- _What you are asked to do_
An exact copy of all the data below is needed.

───── Recorded information ─────

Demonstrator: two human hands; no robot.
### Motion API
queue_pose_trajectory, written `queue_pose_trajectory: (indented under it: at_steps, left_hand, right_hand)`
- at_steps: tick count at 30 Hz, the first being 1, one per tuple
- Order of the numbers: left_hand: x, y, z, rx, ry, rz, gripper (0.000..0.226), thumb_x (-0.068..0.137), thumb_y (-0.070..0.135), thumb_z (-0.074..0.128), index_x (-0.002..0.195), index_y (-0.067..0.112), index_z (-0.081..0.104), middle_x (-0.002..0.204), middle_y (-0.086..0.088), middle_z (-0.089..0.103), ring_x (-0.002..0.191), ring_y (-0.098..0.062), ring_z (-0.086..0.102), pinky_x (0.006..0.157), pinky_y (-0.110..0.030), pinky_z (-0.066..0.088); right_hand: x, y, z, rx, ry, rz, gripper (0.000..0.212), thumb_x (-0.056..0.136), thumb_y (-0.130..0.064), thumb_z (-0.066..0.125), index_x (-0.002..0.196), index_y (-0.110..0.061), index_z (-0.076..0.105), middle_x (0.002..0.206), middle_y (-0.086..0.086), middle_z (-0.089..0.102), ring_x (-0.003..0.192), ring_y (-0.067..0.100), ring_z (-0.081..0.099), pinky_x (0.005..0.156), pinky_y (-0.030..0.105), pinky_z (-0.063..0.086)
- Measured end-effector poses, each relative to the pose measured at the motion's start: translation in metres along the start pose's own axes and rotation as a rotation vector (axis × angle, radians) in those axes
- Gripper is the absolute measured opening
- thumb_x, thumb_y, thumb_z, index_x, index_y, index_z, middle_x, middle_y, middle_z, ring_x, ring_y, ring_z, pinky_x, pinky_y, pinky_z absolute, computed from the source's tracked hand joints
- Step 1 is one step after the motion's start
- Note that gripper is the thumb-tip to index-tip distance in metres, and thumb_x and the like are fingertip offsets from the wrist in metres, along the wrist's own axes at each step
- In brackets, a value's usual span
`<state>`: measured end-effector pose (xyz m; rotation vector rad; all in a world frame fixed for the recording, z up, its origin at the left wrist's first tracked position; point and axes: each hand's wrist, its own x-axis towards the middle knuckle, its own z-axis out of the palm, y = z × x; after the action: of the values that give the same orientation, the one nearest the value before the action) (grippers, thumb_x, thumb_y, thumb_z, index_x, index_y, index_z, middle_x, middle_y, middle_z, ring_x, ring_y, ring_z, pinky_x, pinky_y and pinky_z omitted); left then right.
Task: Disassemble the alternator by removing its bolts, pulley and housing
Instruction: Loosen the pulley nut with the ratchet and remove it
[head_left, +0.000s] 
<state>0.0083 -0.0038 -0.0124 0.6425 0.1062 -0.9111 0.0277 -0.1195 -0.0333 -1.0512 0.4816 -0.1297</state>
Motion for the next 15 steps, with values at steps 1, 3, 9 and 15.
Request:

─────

- _Answer to the exercise_
Demonstrator: two human hands; no robot.
### Motion API
queue_pose_trajectory, written `queue_pose_trajectory: (indented under it: at_steps, left_hand, right_hand)`
- at_steps: tick count at 30 Hz, the first being 1, one per tuple
- Order of the numbers: left_hand: x, y, z, rx, ry, rz, gripper (0.000..0.226), thumb_x (-0.068..0.137), thumb_y (-0.070..0.135), thumb_z (-0.074..0.128), index_x (-0.002..0.195), index_y (-0.067..0.112), index_z (-0.081..0.104), middle_x (-0.002..0.204), middle_y (-0.086..0.088), middle_z (-0.089..0.103), ring_x (-0.002..0.191), ring_y (-0.098..0.062), ring_z (-0.086..0.102), pinky_x (0.006..0.157), pinky_y (-0.110..0.030), pinky_z (-0.066..0.088); right_hand: x, y, z, rx, ry, rz, gripper (0.000..0.212), thumb_x (-0.056..0.136), thumb_y (-0.130..0.064), thumb_z (-0.066..0.125), index_x (-0.002..0.196), index_y (-0.110..0.061), index_z (-0.076..0.105), middle_x (0.002..0.206), middle_y (-0.086..0.086), middle_z (-0.089..0.102), ring_x (-0.003..0.192), ring_y (-0.067..0.100), ring_z (-0.081..0.099), pinky_x (0.005..0.156), pinky_y (-0.030..0.105), pinky_z (-0.063..0.086)
- Measured end-effector poses, each relative to the pose measured at the motion's start: translation in metres along the start pose's own axes and rotation as a rotation vector (axis × angle, radians) in those axes
- Gripper is the absolute measured opening
- thumb_x, thumb_y, thumb_z, index_x, index_y, index_z, middle_x, middle_y, middle_z, ring_x, ring_y, ring_z, pinky_x, pinky_y, pinky_z absolute, computed from the source's tracked hand joints
- Step 1 is one step after the motion's start
- Note that gripper is the thumb-tip to index-tip distance in metres, and thumb_x and the like are fingertip offsets from the wrist in metres, along the wrist's own axes at each step
- In brackets, a value's usual span
`<state>`: measured end-effector pose (xyz m; rotation vector rad; all in a world frame fixed for the recording, z up, its origin at the left wrist's first tracked position; point and axes: each hand's wrist, its own x-axis towards the middle knuckle, its own z-axis out of the palm, y = z × x; after the action: of the values that give the same orientation, the one nearest the value before the action) (grippers, thumb_x, thumb_y, thumb_z, index_x, index_y, index_z, middle_x, middle_y, middle_z, ring_x, ring_y, ring_z, pinky_x, pinky_y and pinky_z omitted); left then right.
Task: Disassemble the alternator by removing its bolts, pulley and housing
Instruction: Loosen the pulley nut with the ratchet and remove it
[head_left, +0.000s] 
<state>0.0083 -0.0038 -0.0124 0.6425 0.1062 -0.9111 0.0277 -0.1195 -0.0333 -1.0512 0.4816 -0.1297</state>
Motion for the next 15 steps, with values at steps 1, 3, 9 and 15.
Request:

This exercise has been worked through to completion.